Data records:
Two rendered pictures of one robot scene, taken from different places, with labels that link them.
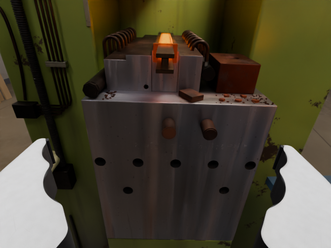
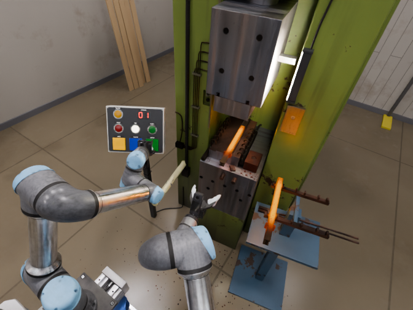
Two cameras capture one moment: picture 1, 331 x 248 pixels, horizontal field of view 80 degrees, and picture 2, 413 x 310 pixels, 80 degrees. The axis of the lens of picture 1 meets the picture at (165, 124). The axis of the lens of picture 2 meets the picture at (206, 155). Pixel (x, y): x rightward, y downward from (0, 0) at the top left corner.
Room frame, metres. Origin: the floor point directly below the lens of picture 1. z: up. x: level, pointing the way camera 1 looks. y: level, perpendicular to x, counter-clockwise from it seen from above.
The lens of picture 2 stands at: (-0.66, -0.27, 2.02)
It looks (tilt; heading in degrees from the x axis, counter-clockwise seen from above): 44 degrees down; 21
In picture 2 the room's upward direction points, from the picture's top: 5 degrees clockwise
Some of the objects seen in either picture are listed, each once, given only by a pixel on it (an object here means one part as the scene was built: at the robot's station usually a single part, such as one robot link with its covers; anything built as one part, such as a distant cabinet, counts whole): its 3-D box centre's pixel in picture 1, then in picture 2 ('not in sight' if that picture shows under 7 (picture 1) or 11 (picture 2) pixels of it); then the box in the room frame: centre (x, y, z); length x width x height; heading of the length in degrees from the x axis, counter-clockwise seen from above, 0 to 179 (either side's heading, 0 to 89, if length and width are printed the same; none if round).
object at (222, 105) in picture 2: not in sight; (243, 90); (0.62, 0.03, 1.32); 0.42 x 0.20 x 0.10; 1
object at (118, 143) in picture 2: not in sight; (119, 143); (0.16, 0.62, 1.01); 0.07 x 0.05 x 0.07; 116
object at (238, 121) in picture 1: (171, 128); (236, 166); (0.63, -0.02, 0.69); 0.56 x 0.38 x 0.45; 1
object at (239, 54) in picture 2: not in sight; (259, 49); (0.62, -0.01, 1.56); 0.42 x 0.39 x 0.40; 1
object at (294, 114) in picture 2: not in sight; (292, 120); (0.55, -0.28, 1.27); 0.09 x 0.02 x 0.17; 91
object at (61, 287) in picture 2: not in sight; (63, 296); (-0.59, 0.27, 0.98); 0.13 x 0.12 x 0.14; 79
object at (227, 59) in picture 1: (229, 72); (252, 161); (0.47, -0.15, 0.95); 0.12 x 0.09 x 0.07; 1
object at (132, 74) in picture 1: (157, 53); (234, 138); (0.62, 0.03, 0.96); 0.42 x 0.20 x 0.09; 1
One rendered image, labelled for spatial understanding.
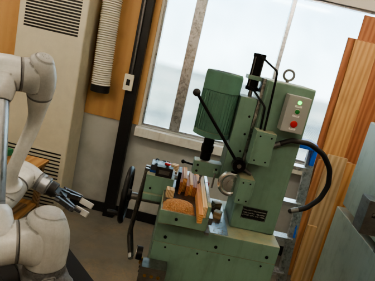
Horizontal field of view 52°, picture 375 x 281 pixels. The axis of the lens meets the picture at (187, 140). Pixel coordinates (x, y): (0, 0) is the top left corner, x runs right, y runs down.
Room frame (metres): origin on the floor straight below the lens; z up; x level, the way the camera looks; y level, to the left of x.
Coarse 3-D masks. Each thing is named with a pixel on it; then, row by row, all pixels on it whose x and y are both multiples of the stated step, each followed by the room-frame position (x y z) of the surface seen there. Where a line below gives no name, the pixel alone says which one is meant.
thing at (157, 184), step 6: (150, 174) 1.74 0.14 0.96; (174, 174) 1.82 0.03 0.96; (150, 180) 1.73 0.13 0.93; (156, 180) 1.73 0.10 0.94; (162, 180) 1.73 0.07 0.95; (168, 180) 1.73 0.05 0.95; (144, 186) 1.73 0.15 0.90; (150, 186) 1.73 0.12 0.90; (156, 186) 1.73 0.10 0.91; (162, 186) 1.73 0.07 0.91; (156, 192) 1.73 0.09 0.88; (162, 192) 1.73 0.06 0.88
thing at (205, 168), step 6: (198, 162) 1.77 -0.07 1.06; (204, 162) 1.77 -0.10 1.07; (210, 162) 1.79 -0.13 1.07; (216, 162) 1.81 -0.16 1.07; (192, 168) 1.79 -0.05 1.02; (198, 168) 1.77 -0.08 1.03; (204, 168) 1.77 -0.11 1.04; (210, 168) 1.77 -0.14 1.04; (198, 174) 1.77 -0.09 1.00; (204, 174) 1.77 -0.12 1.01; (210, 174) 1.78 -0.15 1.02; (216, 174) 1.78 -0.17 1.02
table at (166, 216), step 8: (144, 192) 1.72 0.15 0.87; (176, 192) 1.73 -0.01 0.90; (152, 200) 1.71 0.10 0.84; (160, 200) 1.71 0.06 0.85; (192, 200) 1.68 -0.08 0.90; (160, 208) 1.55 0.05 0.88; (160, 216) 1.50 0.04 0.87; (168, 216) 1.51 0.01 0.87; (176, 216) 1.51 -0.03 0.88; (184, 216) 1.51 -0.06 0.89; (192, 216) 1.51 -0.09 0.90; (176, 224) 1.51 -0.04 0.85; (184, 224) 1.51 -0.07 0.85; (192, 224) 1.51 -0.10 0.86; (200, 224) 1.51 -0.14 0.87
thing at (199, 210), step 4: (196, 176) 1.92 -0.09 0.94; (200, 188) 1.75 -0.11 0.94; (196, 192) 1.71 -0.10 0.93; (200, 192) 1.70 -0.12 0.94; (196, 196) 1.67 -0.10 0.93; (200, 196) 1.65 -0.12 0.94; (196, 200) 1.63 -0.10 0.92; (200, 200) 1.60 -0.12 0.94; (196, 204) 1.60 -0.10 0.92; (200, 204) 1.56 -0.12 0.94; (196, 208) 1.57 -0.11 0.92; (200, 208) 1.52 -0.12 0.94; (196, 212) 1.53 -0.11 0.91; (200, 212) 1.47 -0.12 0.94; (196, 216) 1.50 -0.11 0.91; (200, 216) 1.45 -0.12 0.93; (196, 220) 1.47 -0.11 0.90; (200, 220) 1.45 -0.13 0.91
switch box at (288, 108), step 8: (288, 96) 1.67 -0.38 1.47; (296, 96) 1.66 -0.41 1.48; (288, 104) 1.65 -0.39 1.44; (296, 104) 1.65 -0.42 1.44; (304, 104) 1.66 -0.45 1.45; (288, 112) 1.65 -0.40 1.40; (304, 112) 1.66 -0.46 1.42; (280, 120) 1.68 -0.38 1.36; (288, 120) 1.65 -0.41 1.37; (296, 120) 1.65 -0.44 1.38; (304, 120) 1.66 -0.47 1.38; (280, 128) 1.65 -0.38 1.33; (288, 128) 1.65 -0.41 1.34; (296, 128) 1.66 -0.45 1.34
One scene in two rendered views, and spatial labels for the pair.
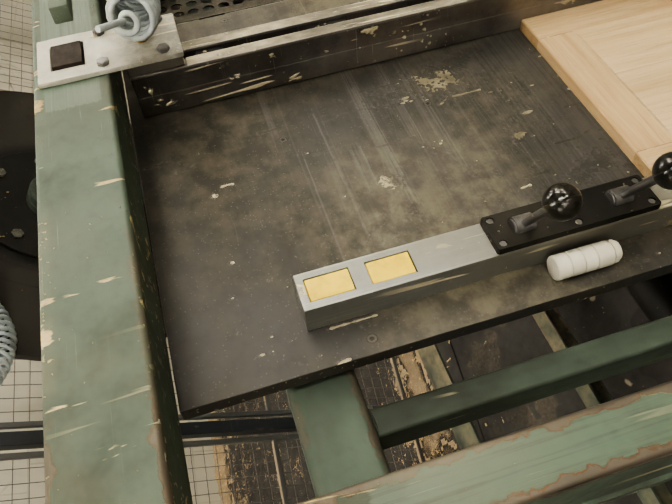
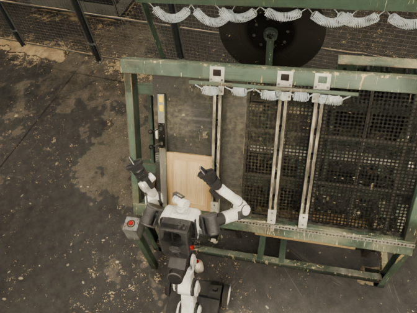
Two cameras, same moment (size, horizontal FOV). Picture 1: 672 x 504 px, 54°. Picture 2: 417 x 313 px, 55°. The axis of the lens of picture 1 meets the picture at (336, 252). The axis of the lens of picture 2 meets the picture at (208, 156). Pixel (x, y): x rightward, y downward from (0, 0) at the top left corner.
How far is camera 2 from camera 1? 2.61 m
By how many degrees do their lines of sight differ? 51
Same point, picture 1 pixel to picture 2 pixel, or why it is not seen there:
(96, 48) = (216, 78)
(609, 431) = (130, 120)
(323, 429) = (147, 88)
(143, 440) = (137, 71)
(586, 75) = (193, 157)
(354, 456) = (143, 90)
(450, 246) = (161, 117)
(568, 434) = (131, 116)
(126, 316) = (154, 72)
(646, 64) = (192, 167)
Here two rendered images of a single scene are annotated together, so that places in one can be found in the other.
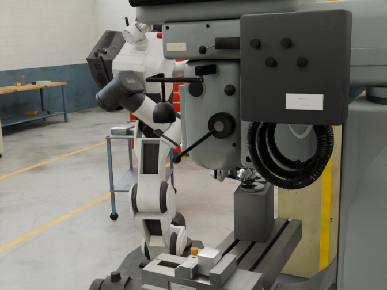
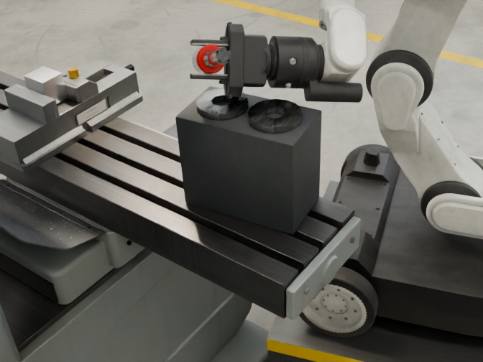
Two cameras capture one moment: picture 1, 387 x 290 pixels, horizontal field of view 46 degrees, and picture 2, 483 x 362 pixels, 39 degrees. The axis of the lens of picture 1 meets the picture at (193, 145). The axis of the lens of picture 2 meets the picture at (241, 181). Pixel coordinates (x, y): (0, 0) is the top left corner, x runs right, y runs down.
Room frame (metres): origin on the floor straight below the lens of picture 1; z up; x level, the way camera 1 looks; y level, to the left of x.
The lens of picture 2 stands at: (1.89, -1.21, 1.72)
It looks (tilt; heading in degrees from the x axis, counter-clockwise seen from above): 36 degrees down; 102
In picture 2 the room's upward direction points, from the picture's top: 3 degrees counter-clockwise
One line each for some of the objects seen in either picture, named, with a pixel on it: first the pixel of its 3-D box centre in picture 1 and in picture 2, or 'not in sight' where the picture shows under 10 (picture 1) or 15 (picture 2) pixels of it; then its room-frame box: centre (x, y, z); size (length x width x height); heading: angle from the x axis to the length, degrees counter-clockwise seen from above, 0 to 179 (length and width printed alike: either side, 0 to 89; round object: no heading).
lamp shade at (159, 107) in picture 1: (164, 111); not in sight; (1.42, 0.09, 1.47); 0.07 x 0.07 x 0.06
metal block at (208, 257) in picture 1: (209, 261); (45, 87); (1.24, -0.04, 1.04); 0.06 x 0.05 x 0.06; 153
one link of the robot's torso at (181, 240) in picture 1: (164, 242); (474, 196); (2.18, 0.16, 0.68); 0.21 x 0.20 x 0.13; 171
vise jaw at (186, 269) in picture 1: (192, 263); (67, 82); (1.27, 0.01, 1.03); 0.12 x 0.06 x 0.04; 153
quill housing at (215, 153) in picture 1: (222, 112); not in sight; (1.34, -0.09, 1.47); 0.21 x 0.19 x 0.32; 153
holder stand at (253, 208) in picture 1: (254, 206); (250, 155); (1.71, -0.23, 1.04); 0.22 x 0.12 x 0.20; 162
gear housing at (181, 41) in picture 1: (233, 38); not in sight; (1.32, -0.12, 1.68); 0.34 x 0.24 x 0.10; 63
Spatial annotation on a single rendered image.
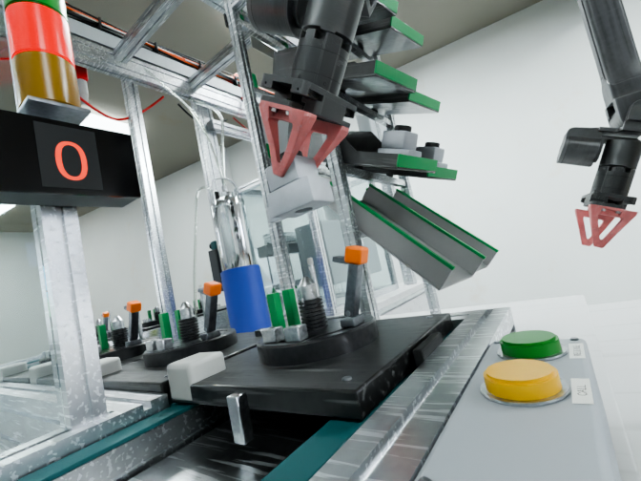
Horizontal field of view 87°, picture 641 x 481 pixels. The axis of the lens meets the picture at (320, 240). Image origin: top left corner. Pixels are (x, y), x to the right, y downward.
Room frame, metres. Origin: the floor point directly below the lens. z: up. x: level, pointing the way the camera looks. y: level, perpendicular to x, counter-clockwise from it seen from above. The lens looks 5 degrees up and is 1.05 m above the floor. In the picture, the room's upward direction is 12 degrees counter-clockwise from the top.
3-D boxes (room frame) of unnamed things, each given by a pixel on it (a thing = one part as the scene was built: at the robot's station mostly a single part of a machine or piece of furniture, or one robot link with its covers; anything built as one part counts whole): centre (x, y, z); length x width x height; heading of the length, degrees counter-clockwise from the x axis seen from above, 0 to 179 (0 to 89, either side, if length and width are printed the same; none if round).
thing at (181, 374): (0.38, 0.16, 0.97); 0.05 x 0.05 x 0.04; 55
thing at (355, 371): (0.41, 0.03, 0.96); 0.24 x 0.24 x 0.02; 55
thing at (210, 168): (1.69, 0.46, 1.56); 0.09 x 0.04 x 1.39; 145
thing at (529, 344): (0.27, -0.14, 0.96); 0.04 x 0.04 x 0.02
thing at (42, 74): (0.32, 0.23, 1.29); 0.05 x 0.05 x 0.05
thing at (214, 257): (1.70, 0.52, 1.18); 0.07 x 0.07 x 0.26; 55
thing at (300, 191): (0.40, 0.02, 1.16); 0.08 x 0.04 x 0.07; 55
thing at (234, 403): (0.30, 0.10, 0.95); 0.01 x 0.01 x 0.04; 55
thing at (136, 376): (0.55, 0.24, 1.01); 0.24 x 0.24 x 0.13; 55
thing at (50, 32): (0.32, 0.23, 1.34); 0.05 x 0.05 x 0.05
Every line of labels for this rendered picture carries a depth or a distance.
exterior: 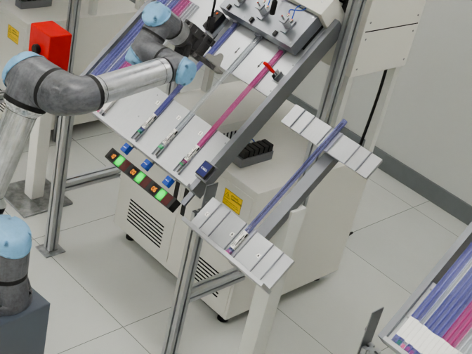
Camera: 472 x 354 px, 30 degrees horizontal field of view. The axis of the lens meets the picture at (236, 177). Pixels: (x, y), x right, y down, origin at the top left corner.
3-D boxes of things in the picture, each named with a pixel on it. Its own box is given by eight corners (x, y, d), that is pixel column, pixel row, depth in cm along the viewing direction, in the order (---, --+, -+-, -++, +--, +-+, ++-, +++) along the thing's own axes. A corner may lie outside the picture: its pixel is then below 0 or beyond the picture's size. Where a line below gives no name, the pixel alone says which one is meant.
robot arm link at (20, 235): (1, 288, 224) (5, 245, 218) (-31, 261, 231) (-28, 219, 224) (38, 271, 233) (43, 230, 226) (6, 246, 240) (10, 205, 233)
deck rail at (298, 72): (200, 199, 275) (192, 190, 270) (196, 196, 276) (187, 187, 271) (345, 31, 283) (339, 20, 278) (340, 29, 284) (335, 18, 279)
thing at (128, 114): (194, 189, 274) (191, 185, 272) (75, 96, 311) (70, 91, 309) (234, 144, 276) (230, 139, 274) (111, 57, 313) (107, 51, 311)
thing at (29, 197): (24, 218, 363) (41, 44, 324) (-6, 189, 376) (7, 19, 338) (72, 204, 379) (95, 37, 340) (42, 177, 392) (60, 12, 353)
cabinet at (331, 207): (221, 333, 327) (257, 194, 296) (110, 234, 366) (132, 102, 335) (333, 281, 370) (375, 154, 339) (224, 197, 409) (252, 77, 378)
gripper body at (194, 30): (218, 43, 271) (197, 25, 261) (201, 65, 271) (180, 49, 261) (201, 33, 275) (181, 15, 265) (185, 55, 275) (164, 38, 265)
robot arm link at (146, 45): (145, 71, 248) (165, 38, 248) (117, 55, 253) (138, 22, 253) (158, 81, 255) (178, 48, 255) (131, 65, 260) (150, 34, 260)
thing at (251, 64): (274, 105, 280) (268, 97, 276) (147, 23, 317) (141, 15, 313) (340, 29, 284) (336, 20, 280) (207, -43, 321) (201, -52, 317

Task brief: What is needed is an exact copy of only the lines above from the one with "thing at (136, 376): (0.55, 0.24, 1.01);" to the one with "cabinet at (331, 207): (221, 333, 327)", both kept, with every picture left out.

Exercise answer:
thing at (136, 376): (0.55, 0.24, 1.01); 0.24 x 0.24 x 0.13; 55
thing at (50, 32): (0.32, 0.23, 1.34); 0.05 x 0.05 x 0.05
Every line of labels for this rendered picture carries a depth or a distance.
exterior: 
Camera: 472 x 354 px, 30 degrees horizontal field of view. The axis of the lens meets the picture at (236, 177). Pixels: (x, y), x right, y down, origin at the top left corner.
3-D boxes of things in the picture, each named with a pixel on it. Its own box is given by eight corners (x, y, d), that is pixel column, pixel row, depth in cm along the viewing direction, in the order (---, --+, -+-, -++, +--, +-+, ++-, +++) along the thing's own axes. A corner may lie outside the picture: its pixel is then below 0 or beyond the picture's size. Where a line below gives no name, the pixel alone says which one is meant.
robot arm link at (20, 235): (1, 288, 224) (5, 245, 218) (-31, 261, 231) (-28, 219, 224) (38, 271, 233) (43, 230, 226) (6, 246, 240) (10, 205, 233)
deck rail at (298, 72): (200, 199, 275) (192, 190, 270) (196, 196, 276) (187, 187, 271) (345, 31, 283) (339, 20, 278) (340, 29, 284) (335, 18, 279)
thing at (128, 114): (194, 189, 274) (191, 185, 272) (75, 96, 311) (70, 91, 309) (234, 144, 276) (230, 139, 274) (111, 57, 313) (107, 51, 311)
thing at (29, 197): (24, 218, 363) (41, 44, 324) (-6, 189, 376) (7, 19, 338) (72, 204, 379) (95, 37, 340) (42, 177, 392) (60, 12, 353)
cabinet at (331, 207): (221, 333, 327) (257, 194, 296) (110, 234, 366) (132, 102, 335) (333, 281, 370) (375, 154, 339) (224, 197, 409) (252, 77, 378)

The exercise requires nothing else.